:: THE DATA ::

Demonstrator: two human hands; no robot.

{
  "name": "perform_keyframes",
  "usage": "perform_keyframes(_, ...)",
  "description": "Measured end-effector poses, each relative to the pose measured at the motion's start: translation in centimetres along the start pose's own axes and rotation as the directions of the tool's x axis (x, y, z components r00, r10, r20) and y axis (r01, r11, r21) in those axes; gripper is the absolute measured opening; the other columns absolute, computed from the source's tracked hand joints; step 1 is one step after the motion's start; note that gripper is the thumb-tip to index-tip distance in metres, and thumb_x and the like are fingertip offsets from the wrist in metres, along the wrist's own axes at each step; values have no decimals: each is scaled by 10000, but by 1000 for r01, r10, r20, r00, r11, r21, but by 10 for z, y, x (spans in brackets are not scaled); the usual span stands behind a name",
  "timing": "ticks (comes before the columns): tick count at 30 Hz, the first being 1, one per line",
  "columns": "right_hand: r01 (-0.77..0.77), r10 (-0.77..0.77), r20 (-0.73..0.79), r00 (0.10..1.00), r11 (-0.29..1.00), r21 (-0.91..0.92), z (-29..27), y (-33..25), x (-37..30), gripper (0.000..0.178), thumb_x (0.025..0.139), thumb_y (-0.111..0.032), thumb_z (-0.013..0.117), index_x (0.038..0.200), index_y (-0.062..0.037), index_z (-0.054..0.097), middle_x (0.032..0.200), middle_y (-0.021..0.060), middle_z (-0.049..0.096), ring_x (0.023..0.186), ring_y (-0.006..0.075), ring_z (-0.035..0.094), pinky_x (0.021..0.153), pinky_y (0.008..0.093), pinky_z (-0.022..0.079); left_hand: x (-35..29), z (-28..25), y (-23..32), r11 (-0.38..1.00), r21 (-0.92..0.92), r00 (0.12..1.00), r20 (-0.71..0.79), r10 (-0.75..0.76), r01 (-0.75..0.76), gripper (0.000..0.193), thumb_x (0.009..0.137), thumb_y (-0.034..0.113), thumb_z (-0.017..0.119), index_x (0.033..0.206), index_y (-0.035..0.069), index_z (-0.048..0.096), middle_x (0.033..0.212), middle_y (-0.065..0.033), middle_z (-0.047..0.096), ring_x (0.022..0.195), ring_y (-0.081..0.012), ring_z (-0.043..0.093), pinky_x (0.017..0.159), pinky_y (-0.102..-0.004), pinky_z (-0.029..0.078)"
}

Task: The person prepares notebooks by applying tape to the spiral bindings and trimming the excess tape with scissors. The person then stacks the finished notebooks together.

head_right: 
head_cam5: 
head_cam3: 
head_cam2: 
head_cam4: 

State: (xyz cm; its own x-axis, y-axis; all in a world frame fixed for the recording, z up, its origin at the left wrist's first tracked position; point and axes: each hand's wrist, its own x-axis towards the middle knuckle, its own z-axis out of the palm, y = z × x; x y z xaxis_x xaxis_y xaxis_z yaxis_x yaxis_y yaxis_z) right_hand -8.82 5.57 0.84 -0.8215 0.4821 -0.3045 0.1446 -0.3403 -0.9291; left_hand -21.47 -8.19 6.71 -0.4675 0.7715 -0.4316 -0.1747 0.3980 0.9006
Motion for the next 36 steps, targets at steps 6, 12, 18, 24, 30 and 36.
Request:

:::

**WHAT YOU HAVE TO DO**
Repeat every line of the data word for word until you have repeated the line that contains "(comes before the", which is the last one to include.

**SOLUTION FOR THIS PROBLEM**
Demonstrator: two human hands; no robot.

{
  "name": "perform_keyframes",
  "usage": "perform_keyframes(_, ...)",
  "description": "Measured end-effector poses, each relative to the pose measured at the motion's start: translation in centimetres along the start pose's own axes and rotation as the directions of the tool's x axis (x, y, z components r00, r10, r20) and y axis (r01, r11, r21) in those axes; gripper is the absolute measured opening; the other columns absolute, computed from the source's tracked hand joints; step 1 is one step after the motion's start; note that gripper is the thumb-tip to index-tip distance in metres, and thumb_x and the like are fingertip offsets from the wrist in metres, along the wrist's own axes at each step; values have no decimals: each is scaled by 10000, but by 1000 for r01, r10, r20, r00, r11, r21, but by 10 for z, y, x (spans in brackets are not scaled); the usual span stands behind a name",
  "timing": "ticks (comes before the columns): tick count at 30 Hz, the first being 1, one per line",

That completes the answer to the exercise.